Excepcionalidad política y neoliberalismo

Sottotitolo: 
El llamado impeachment de la presidenta Dilma Rouseff significa la alteración de los resultados derivados de la elección por sufragio universal, mirando à crear una situación de excepción permanente en un cuadro politico de tipo neoautoritario y antisocial. 

Desde el inicio de la crisis del euro en el 2010, en Europa se han elaborado y aplicado una serie de políticas llamadas de “austeridad” coordinadas y dirigidas por un conglomerado de instituciones políticas y financieras que se sitúan fuera de la arquitectura estable y orgánica de la Unión Europea: la Troika. El principal efecto y el objetivo central de estas políticas de austeridad ha sido el de desmantelar las garantías estatales y colectivas del derecho del trabajo y reconfigurar en clave meramente asistencialista las estructuras de la Seguridad Social, impedir las inversiones y el gasto social de los servicios públicos de la enseñanza y la sanidad, entorpecer la actuación del Estado mediante la reducción de los efectivos de los empleados públicos y de sus salarios.

La gobernanza económica se caracteriza además por su antisindicalidad, tan propia de la ideología neoliberal que la alimenta, degrada las garantías del trabajo como forma de disolver el poder y la presencia sindical, rompe la capacidad general de representación de sindicato al intentar entorpecer el derecho de negociación colectiva y reducir la tasa de cobertura de la misma, impide la capacidad de interlocución con el poder público y sepulta el diálogo social, además de finalmente reprimir la capacidad de presión y de intimidación que el sindicalismo posee a través principalmente de la huelga y del derecho de manifestación pública. Grecia, España, Portugal primero, luego Italia, Bélgica y ahora Francia se sumergen en ese mismo pantano. Y la situación se prolonga también idéntica en el este europeo.

Pero lo más significativo  - y quizá en lo que menos se ha reparado - es que han conseguido imponer una situación de excepción que justifica la emanación de normas de urgencia sobre la base de la excepcionalidad económica que deroga elementos esenciales de los derechos democráticos reconocidos con carácter fundamental en las respectivas constituciones nacionales  y en una serie de Tratados internacionales sobre derechos humanos que vinculan a los Estados miembros, y hace ineficaz la Carta de Derechos Fundamentales de la Unión Europea.

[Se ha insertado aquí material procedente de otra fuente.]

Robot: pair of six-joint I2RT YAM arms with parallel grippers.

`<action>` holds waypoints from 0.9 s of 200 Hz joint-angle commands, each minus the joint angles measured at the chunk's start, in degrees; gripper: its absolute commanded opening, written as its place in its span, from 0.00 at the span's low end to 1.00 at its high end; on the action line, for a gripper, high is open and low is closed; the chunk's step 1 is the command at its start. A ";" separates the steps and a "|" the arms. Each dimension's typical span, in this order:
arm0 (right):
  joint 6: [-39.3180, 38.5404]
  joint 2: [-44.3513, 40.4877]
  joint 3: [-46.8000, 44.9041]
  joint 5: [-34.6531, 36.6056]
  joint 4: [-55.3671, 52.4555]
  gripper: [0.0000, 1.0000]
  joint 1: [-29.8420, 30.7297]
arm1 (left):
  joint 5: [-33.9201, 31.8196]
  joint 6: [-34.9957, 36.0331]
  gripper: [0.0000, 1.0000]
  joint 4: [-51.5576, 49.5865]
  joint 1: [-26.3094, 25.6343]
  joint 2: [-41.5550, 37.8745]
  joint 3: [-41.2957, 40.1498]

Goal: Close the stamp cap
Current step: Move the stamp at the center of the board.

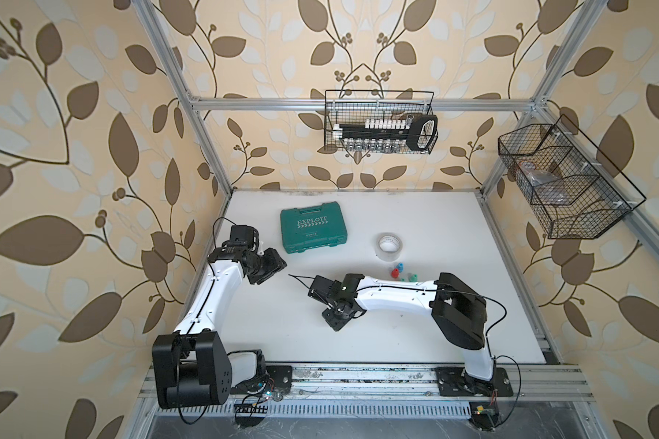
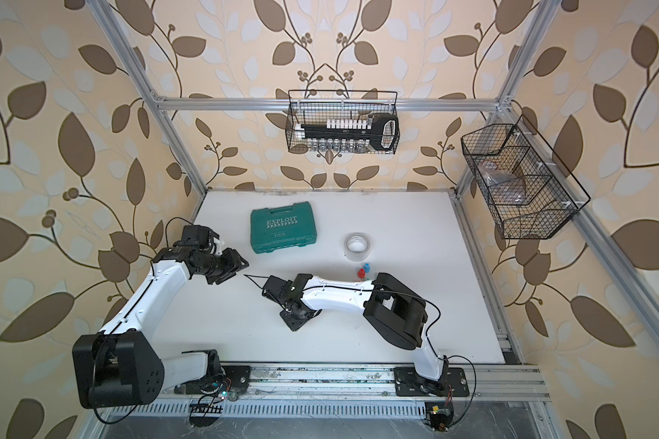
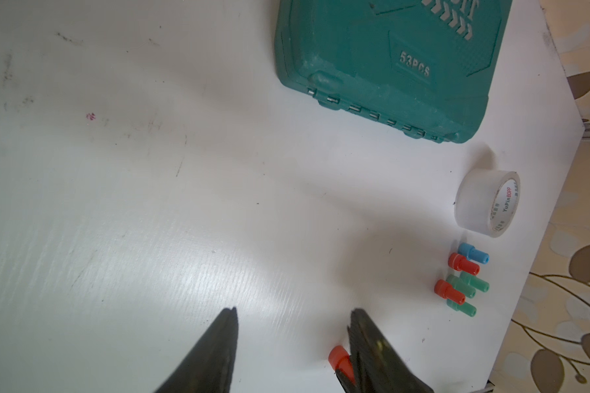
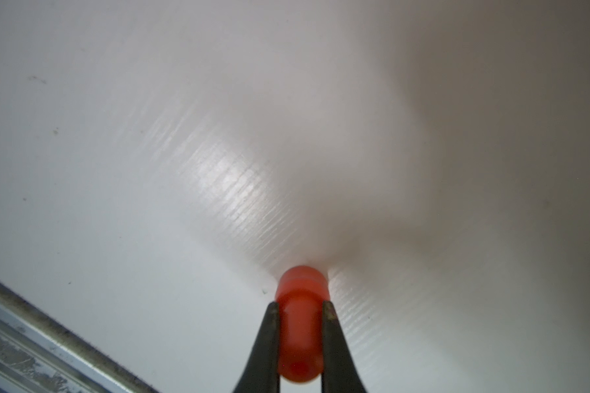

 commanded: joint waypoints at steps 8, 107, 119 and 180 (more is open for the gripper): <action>-0.43 6.20 -11.28 -1.28 -3.87 0.00 -7.08 | 1.51 1.28 0.55 0.73 0.68 0.06 1.44; -5.62 -2.18 -17.11 -1.72 -1.94 0.01 -25.01 | 1.38 1.25 0.55 0.58 0.70 1.12 1.50; -5.44 -2.55 -16.53 -1.60 -2.19 0.08 -25.01 | 1.21 1.25 0.55 0.52 0.65 1.12 1.53; -6.03 -7.01 -8.46 -0.21 -7.15 0.27 -25.01 | 1.02 1.21 0.55 0.47 0.69 1.55 1.61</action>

Esta situación de excepción no se materializa mediante un acto o decisión del Estado que declara formalmente tal alteración sustancial del sistema de derechos, sino que se produce de manera informal, por la vía de hecho, a través del forzamiento de los canales institucionales ordinarios – la utilización exorbitante de la legislación de urgencia en manos del gobierno, la suspensión permanente de los mecanismos de participación democrática y del diálogo social con los sindicatos, etc. – y se refuerza mediáticamente mediante el dominio tendencialmente completo de la información que conforma la opinión pública.

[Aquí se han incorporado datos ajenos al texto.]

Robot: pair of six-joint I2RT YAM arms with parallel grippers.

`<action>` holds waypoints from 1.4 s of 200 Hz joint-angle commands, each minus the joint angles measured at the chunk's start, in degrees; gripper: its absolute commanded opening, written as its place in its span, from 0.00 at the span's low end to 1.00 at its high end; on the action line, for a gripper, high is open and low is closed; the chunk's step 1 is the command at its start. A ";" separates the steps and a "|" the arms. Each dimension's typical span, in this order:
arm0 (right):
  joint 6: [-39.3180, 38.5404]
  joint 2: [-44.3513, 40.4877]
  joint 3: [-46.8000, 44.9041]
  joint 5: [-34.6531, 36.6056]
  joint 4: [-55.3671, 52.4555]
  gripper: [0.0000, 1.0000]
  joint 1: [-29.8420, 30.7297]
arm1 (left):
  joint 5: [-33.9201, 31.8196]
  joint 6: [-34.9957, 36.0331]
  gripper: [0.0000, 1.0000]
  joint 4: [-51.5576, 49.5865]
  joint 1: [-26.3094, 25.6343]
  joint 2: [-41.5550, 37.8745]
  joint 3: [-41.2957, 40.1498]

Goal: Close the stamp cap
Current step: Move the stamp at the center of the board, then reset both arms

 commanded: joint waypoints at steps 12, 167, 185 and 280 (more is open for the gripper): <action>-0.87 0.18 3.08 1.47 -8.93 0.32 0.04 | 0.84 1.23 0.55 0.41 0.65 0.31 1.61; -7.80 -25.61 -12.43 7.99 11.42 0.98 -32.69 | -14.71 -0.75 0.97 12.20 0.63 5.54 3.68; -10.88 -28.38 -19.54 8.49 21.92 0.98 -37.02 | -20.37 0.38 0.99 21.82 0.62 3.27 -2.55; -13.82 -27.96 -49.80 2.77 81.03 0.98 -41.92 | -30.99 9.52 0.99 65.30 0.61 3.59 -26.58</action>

Si se pudiera sintetizar, cabría decir que el modo de actuar de las fuerzas del privilegio económico en esta crisis ha sido el de degradar los mecanismos democráticos y su anclaje social mediante el empleo de una situación de excepción permanente que los vacía de contenido y anula su eficacia a la vez que los sustituye por elementos de tipo autoritario y antisocial que se quieren estabilizar como el nuevo cuadro de referencia político. La situación de excepción impide que funcionen los mecanismos garantistas de la democracia y fuerza de esta manera  una transición a un modelo neoautoritario de relaciones laborales que se quiere afianzar de forma permanente, comprometiendo en este nuevo horizonte de sentido a las grandes fuerzas políticas europeas, de centro derecha y centro izquierda, que impulsan y aseguran la llamada gobernanza económica europea.

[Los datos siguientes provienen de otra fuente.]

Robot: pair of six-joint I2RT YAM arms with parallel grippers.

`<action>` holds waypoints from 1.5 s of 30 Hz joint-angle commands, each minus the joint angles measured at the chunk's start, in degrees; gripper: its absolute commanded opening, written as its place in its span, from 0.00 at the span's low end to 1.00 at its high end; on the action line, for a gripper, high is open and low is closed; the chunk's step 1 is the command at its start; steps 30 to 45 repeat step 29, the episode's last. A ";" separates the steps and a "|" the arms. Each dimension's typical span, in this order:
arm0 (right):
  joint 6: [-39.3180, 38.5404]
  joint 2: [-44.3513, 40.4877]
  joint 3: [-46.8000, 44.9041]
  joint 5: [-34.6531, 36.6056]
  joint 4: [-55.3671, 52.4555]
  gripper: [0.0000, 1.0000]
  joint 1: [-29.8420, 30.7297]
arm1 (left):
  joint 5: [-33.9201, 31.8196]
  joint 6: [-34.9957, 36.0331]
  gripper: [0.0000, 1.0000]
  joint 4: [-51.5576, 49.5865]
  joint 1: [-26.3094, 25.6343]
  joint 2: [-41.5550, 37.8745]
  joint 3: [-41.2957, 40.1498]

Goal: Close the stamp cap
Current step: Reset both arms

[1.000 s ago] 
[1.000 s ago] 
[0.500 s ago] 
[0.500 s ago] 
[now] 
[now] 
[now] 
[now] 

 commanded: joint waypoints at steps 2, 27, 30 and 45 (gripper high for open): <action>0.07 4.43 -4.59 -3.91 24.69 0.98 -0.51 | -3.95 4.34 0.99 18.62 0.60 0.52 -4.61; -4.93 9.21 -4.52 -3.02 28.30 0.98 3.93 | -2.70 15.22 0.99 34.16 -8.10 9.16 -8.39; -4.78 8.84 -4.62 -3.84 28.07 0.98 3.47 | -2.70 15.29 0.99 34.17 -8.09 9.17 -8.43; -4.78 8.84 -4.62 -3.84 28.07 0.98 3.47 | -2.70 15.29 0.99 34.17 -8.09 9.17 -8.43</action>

Este modus operandi es el que se está produciendo en Brasil, de una forma más tosca y descarada. La teorización de la situación desde la afirmación de que se ha creado un verdadero estado de excepción ya la ha realizado lúcida y fundadamente Tarso Genro en un artículo – “Do direito e da exceçâo dentro do ajuste” – publicado en el número 1 de la Revista de Derecho Social Latinoamérica. El llamado impeachment de la presidenta Dilma Rouseff significa simplemente la alteración de los resultados derivados de la elección por sufragio universal de esta persona, rehusando por la fuerza los resultados de esta elección.

Dilma Rouseff,  por tanto, no debería haber vencido las elecciones. Los brasileños deberían haber elegido al candidato que lideraba la coalición de centro-derecha. Este era el designio del poder económico-financiero en Brasil, que se correspondía con la necesidad de dar un giro político definitivo en todo el continente sudamericano, y en especial en los dos grandes actores económicos y políticos de la zona, Argentina y Brasil.

En Argentina, en gran medida merced a los errores del kirchnerismo en la selección de candidatos y la conocida patrimonialización del espacio público por el peronismo, los pronósticos del conglomerado económico-financiero se cumplieron, y lograron la victoria de Macri y su gobierno repleto de CEOs de las correspondientes multinacionales. En Venezuela, el sistema chavista se encuentra fuertemente debilitado pese a su presidencialismo, ante la victoria de una oposición eficientemente unida desde la extrema derecha hasta una parte del centro-izquierda, que le ha arrebatado el control del parlamento. Son bien conocidas las dificultades del gobierno democrático de Ecuador, y la legitimidad de Evo Morales en Bolivia se encuentra muy deteriorada, tras la pérdida del referéndum.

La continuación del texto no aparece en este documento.